The entries below contain a line with "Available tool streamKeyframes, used" and a line with "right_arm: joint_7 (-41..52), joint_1". Quote exactly those two lines and all lines between them.

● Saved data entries
####

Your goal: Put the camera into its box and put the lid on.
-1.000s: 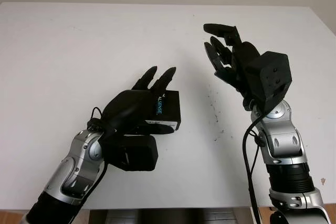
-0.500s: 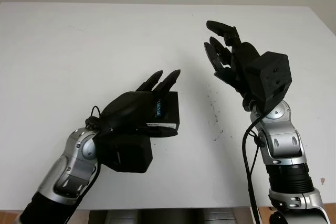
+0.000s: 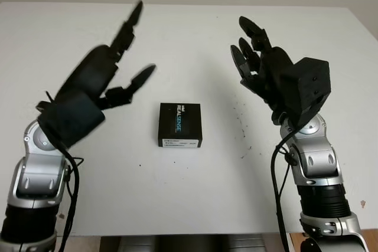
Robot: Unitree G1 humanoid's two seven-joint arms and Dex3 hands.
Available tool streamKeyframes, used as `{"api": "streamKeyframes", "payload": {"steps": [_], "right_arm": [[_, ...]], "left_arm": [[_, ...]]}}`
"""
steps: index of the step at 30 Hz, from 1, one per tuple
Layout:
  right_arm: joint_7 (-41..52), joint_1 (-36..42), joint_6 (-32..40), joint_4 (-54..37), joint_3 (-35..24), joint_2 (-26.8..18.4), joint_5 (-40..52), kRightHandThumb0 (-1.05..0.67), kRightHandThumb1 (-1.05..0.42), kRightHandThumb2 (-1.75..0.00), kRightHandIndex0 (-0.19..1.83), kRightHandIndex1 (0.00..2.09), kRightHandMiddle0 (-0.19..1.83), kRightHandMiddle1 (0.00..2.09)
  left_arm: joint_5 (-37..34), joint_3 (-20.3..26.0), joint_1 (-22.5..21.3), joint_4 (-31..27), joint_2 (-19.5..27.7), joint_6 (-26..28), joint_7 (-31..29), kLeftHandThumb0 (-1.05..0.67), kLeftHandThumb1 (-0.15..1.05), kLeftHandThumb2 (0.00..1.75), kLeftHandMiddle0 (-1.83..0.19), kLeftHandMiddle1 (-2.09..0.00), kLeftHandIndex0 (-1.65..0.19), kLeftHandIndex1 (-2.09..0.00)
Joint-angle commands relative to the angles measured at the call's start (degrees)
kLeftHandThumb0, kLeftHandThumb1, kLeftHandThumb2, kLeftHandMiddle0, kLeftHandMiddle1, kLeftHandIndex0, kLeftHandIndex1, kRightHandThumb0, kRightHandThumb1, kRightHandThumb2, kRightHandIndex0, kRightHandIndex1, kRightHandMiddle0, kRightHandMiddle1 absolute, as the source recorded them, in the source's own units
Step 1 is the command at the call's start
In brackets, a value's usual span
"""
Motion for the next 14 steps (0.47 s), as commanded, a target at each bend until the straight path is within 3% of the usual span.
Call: {"api": "streamKeyframes", "payload": {"steps": [1, 8, 14], "right_arm": [[-0.7, 0.0, 0.2, -1.5, 0.5, 0.2, -0.9, -0.78, -1.05, -0.56, -0.11, 0.01, -0.16, 0.14], [-3.0, 0.4, -2.3, 0.2, -0.1, 3.8, 0.5, -0.82, -1.05, -0.57, -0.19, 0.00, -0.19, 0.03], [-4.4, 0.6, -2.5, 0.5, 0.4, 5.5, 0.5, -0.83, -1.05, -0.60, -0.19, 0.00, -0.18, 0.01]], "left_arm": [[-2.3, 1.0, -1.7, 3.0, -1.5, -0.4, 1.0, -0.78, 1.05, 0.62, 0.19, 0.00, 0.19, 0.00], [-10.3, 3.7, -6.7, 14.6, -6.5, -3.4, 4.0, -0.77, 1.05, 0.63, 0.19, 0.00, 0.19, 0.00], [-13.2, 4.4, -10.1, 25.4, -6.8, -8.6, 2.4, -0.76, 1.05, 0.64, 0.19, 0.00, 0.19, 0.00]]}}
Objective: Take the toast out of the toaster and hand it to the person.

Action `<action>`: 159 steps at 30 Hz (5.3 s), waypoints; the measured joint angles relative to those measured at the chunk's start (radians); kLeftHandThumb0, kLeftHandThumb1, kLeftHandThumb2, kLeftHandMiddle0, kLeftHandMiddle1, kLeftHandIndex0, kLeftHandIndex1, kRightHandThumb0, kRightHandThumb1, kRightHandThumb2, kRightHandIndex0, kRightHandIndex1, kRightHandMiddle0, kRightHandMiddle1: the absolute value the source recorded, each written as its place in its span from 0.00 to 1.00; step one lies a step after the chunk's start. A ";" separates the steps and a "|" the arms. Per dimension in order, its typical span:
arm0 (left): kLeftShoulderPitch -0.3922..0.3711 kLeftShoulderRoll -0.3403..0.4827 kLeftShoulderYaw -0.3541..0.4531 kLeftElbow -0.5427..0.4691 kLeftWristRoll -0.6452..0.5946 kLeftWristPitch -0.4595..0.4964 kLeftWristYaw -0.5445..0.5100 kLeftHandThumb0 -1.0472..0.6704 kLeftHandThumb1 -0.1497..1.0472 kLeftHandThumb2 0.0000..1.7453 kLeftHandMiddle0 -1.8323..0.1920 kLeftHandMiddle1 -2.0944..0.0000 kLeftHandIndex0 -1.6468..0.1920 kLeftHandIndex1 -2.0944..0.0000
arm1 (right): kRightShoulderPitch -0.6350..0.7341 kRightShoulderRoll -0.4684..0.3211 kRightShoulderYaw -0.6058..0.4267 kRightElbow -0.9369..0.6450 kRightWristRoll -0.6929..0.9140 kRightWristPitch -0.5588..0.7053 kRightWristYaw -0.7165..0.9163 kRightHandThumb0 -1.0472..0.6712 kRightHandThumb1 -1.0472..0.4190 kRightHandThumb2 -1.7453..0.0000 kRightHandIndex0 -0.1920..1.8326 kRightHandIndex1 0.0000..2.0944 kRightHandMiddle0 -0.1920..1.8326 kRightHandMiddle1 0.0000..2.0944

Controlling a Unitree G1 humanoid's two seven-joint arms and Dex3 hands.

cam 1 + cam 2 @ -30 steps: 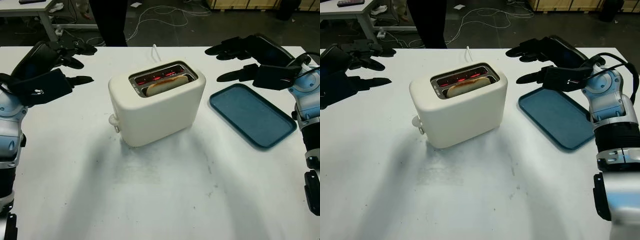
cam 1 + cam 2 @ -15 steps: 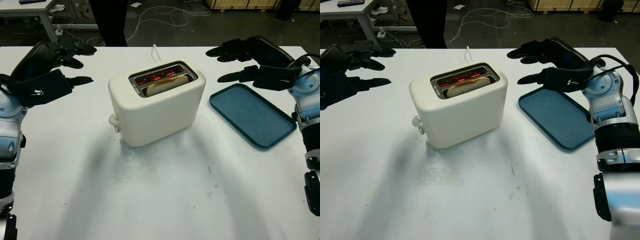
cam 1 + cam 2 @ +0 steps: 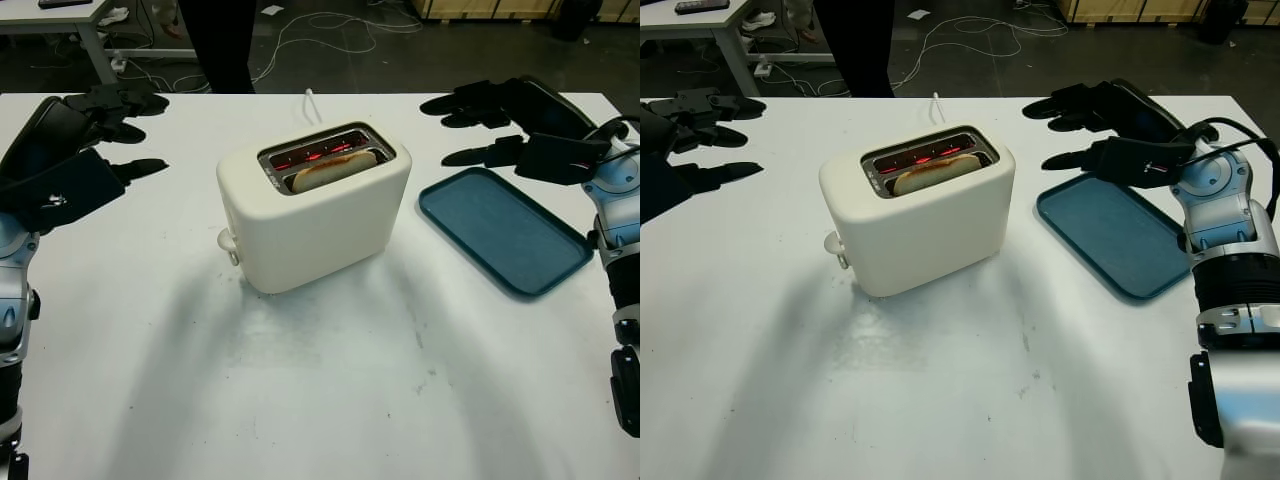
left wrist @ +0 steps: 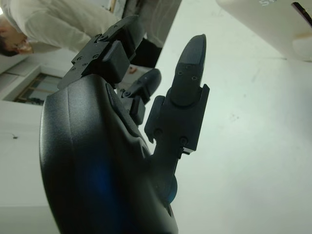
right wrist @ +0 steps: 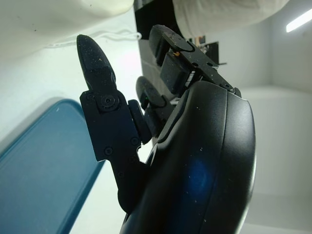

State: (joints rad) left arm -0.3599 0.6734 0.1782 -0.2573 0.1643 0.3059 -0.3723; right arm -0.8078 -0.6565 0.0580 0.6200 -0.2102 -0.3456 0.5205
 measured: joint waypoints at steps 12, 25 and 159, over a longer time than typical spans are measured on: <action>-0.006 0.000 -0.002 0.021 -0.002 -0.001 0.000 0.41 0.89 0.01 0.69 0.72 0.60 0.90 | 0.000 0.000 -0.011 0.000 0.001 0.007 0.000 0.37 0.17 1.00 0.43 0.00 0.41 0.00; -0.009 0.002 -0.006 0.028 -0.011 -0.001 0.000 0.41 0.89 0.01 0.69 0.72 0.59 0.91 | 0.000 0.000 -0.011 0.000 -0.002 0.006 0.000 0.33 0.16 1.00 0.44 0.00 0.42 0.00; -0.038 -0.004 -0.016 0.055 -0.034 -0.015 -0.006 0.42 0.89 0.00 0.69 0.67 0.55 0.97 | -0.002 0.000 0.004 0.011 -0.010 0.003 -0.001 0.31 0.15 1.00 0.44 0.00 0.41 0.00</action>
State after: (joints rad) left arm -0.3984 0.6698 0.1621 -0.2018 0.1305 0.2908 -0.3787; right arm -0.8096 -0.6565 0.0621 0.6311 -0.2205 -0.3427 0.5198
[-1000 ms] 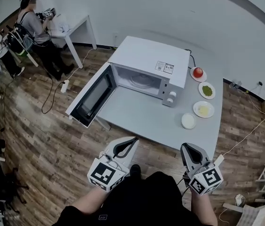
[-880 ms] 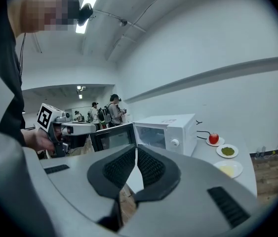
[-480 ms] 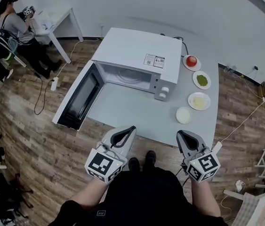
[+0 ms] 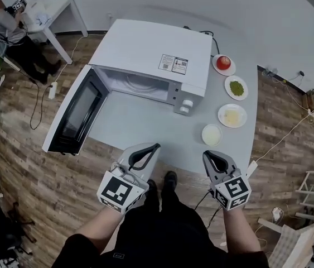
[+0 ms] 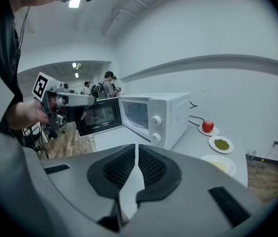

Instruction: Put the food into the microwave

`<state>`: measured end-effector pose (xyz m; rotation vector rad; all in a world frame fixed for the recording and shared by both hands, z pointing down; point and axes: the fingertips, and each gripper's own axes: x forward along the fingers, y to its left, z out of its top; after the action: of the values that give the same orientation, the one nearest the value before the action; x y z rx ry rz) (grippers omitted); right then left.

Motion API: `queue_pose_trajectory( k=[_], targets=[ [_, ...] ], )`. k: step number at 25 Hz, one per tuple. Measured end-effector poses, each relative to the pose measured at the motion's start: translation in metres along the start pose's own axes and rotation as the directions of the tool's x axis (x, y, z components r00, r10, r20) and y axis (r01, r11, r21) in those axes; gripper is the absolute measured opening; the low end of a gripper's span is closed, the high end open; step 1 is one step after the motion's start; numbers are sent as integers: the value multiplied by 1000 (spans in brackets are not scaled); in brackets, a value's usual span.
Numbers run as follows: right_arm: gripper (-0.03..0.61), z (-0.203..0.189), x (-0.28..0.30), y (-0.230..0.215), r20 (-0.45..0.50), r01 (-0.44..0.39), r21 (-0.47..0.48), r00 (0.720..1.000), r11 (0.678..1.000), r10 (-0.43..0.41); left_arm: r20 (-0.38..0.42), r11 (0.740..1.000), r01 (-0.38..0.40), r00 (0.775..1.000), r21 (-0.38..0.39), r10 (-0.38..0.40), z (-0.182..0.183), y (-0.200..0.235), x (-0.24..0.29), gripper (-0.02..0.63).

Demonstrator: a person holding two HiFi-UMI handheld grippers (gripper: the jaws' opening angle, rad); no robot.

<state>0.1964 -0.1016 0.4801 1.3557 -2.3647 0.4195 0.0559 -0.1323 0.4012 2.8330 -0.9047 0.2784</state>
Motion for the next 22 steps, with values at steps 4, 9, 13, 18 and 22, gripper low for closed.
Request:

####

● Task response
Available tool streamKeyframes, used as `{"api": "streamKeyframes", "payload": {"steps": [_], "right_arm": [[_, ...]], "left_arm": [[_, ...]]}}`
"""
steps: index of the step at 30 Hz, from 1, one per tuple
Layout:
  right_arm: joint_7 (-41..52), joint_1 (-36..42), joint_6 (-32..40), joint_4 (-54..37), joint_3 (-35..24), joint_2 (-26.8..18.4), joint_5 (-40..52), kRightHandThumb0 (-1.05..0.67), kRightHandThumb1 (-1.05..0.42), kRightHandThumb2 (-1.75..0.00), kRightHandIndex0 (-0.19..1.83), kRightHandIndex1 (0.00..2.09), kRightHandMiddle0 (-0.19..1.83), kRightHandMiddle1 (0.00..2.09)

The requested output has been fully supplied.